While in the 60s and early 70s the spectre of LKY cast a heavy shadow on the country, the same cannot be said after the Mahathir years began. But a Singapore waiting to carry out LKY’s will to undermine Malay rule in Malaysia was propaganda manna and Umno was never going to give it up even when the possibility dimmed by the year.

And now Lee is gone. How will Umno play up Singapore’s hidden hand in our political system? Will the Indonesian military feature more now?

Goodbye Harry

He said before: “I do not believe that democracy necessarily leads to development. I believe that what a country needs to develop is discipline more than democracy.”

Which would suggest — to the cheeky at least — that on bad days in the Singapore Republic’s infancy LKY would have readily considered hudud type punishments if it gave the right outcomes. I said cheeky.
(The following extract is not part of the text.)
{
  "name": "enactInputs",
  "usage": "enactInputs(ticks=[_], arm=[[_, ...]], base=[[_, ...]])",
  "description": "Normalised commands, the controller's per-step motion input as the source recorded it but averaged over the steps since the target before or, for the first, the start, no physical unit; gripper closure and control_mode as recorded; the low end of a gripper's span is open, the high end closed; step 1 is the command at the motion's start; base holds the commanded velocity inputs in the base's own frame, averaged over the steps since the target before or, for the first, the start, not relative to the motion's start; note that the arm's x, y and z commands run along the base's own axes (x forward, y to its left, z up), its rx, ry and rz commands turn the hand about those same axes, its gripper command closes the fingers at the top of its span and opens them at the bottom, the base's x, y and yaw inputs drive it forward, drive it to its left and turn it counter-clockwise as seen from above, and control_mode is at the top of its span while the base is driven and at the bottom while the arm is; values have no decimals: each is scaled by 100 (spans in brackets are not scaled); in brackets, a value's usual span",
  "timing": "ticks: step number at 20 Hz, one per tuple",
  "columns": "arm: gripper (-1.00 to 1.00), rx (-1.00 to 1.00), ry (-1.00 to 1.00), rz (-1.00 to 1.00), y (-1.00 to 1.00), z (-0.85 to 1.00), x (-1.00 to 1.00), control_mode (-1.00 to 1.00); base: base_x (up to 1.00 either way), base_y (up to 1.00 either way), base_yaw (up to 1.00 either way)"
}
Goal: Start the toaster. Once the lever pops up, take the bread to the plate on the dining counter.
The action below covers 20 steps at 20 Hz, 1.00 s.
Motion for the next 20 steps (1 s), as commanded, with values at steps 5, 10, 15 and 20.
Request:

LKY was worried less about people and more about getting things done, and maybe that myopia is why he would never rise above a certain level in my estimate of statesmen. For you see, people are not cattle, and it does matter how they get there.

As for the Malaysia and Singapore juxtaposition, while there are mountains of interrelations because of a common colonial history, proximity and demographics the LKY era emphasised the ideological divide with the alacrity of a trailing umbilical cord, from an unknown mother — which is why our two countries will remain close but with a bittersweet aftertaste for the foreseeable future.

He would not mind it though. He got his way till the end.

That despite having Harry as his Western name on his birth certificate — as any Harry is typically expected to be friendly and chirpy— Lee Kuan Yew remained an intellectual recluse by choice.

Nations are long term projects, they will always rely on ideals not outcomes to stay the course, even if the latter guarantees their short term security.

Lee was not built for ideals, and if it may appear that Singapore sees people and resources as means rather than ends far more excessively than other nations, then the criticism directed at its modern-day architect will strike a chord.

But still, I guess a character is still a character. So goodbye Harry, it has been quite the ride.

* This is the personal opinion of the columnist.